(What you need to do): Using the data below, return the stretch from the line that contains "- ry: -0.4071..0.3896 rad" through the line that contains "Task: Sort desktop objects", both included, exactly as it stands and nothing beyond it.
Segment Open
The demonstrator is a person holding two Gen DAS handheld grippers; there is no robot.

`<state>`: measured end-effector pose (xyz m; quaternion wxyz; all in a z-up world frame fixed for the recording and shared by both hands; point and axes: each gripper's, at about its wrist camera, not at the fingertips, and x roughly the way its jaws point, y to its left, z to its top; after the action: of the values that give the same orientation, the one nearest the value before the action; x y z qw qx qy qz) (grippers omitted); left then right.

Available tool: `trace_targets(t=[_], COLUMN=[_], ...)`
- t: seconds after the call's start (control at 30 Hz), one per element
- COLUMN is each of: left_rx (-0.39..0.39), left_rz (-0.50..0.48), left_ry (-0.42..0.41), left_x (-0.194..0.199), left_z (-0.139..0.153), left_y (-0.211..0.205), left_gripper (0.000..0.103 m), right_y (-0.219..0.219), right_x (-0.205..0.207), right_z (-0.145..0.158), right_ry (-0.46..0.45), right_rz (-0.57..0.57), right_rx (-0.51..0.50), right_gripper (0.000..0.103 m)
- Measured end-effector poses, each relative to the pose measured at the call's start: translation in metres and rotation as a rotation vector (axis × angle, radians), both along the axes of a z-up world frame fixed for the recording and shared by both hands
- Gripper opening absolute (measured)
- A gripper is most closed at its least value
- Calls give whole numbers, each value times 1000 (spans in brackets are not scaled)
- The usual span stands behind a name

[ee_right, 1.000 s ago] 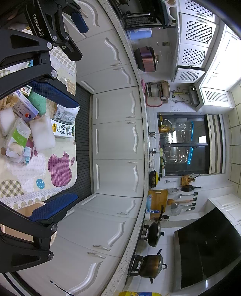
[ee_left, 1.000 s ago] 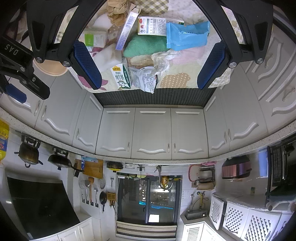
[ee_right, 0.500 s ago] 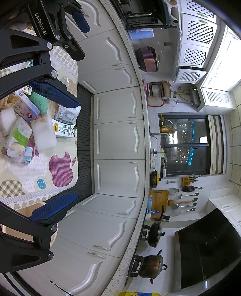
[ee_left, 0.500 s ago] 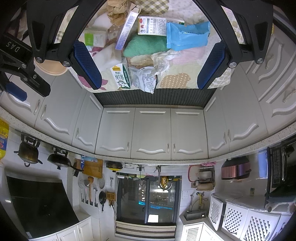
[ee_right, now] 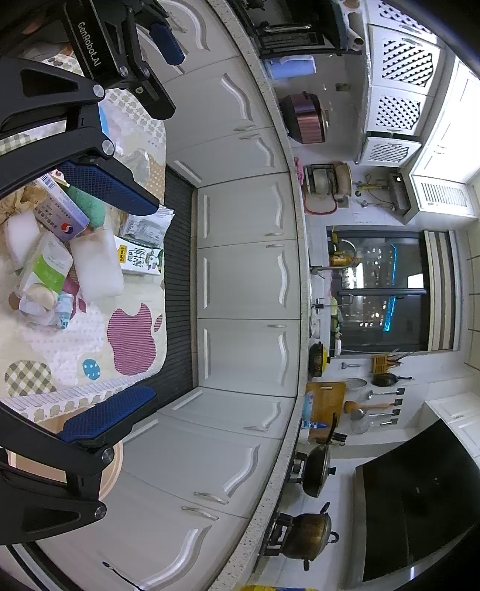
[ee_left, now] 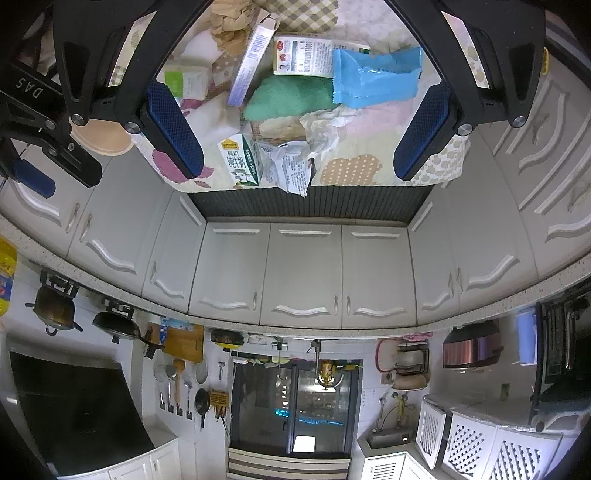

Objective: Collect trash

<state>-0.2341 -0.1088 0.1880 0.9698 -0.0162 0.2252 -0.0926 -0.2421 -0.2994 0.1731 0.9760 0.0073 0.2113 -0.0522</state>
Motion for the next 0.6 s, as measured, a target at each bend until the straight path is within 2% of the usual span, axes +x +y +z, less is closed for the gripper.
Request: trace_targets(t=[0.43,0.6], left_rx=[-10,-36], left_rz=[3,-20], left_ry=[30,79], left_x=[7,17], left_z=[-7,-8], left_y=[8,20], left_gripper=[102,102], right_y=[4,3], right_x=[7,11], right_z=[-8,-14], right_ry=[40,73], right_rz=[7,21], right_rx=[-14,-16], right_gripper=[93,93])
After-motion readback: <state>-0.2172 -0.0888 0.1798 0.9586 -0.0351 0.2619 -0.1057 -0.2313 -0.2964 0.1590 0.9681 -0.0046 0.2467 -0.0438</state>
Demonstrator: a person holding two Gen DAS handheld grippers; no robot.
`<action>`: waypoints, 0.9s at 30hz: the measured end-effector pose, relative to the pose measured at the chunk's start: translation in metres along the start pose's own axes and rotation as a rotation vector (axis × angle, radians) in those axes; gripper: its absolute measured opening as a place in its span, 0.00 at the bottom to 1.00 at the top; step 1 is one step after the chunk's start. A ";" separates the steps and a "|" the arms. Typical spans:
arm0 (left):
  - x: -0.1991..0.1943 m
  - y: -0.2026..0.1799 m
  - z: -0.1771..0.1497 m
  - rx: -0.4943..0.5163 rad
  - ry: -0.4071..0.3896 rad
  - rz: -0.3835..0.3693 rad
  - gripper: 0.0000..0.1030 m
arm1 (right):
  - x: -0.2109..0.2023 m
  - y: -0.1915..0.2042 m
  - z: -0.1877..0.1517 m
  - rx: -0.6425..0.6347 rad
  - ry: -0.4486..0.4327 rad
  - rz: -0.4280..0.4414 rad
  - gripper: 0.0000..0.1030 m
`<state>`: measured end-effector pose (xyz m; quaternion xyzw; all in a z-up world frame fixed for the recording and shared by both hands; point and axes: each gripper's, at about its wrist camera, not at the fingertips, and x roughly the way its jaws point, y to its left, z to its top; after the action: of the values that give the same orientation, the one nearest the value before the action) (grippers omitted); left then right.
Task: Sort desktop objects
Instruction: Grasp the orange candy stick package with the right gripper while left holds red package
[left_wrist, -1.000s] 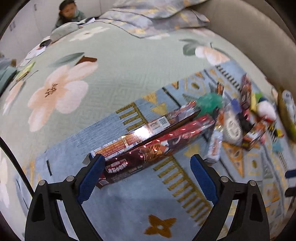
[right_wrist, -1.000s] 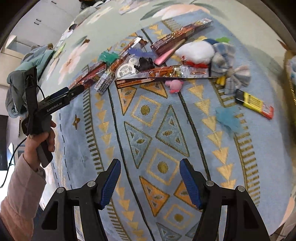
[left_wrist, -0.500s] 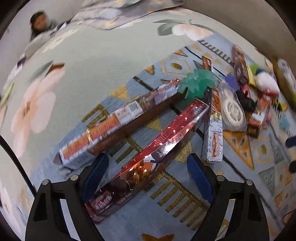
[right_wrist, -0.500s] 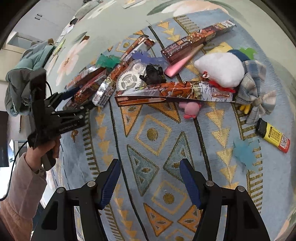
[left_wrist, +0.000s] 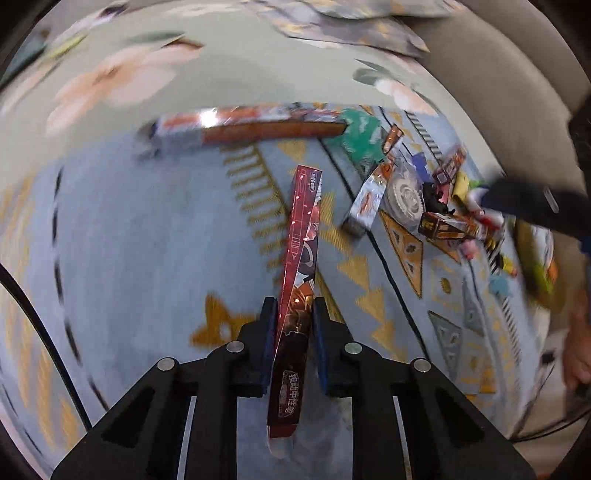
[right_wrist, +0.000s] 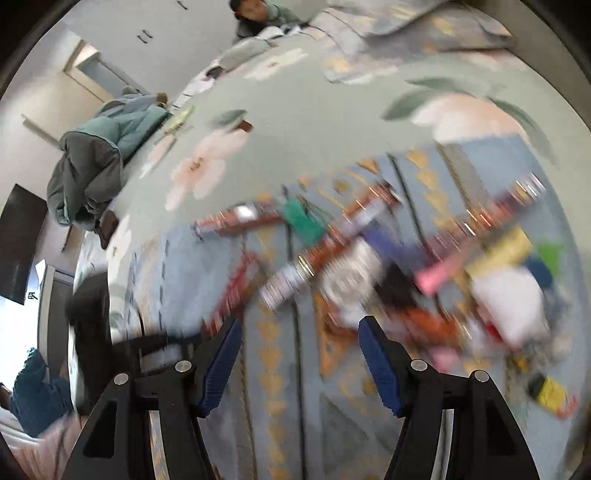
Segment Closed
(Worked solution):
  - ry: -0.4071..0.3896 rad
  - rz: -0.3835..0.3693 rad
  - gripper: 0.0000..0.1030 m
arm1 (right):
  - x: -0.2109..0.2023 m
  - y: -0.1915..0.2042 m
  - z: -0.1877..0.1517 m
  - rx: -0.6425..0.6347 rad
  - ry: -0.4486..0.4327 rad
  - rz: -0.4280..0.4414 rad
  - gripper: 0.0000..0.1030 m
`<state>`: measured end-effector pose (xyz m; quaternion xyzw; all in a z-up world frame fixed for the recording and shared by both hands; point and axes: each gripper's, at about its wrist camera, not at the fingertips, and x roughly the way its jaws point, y to its left, z to its top; after the action: of the values that give the same orientation, the one nearest the value before the action) (grippers omitted); left then right.
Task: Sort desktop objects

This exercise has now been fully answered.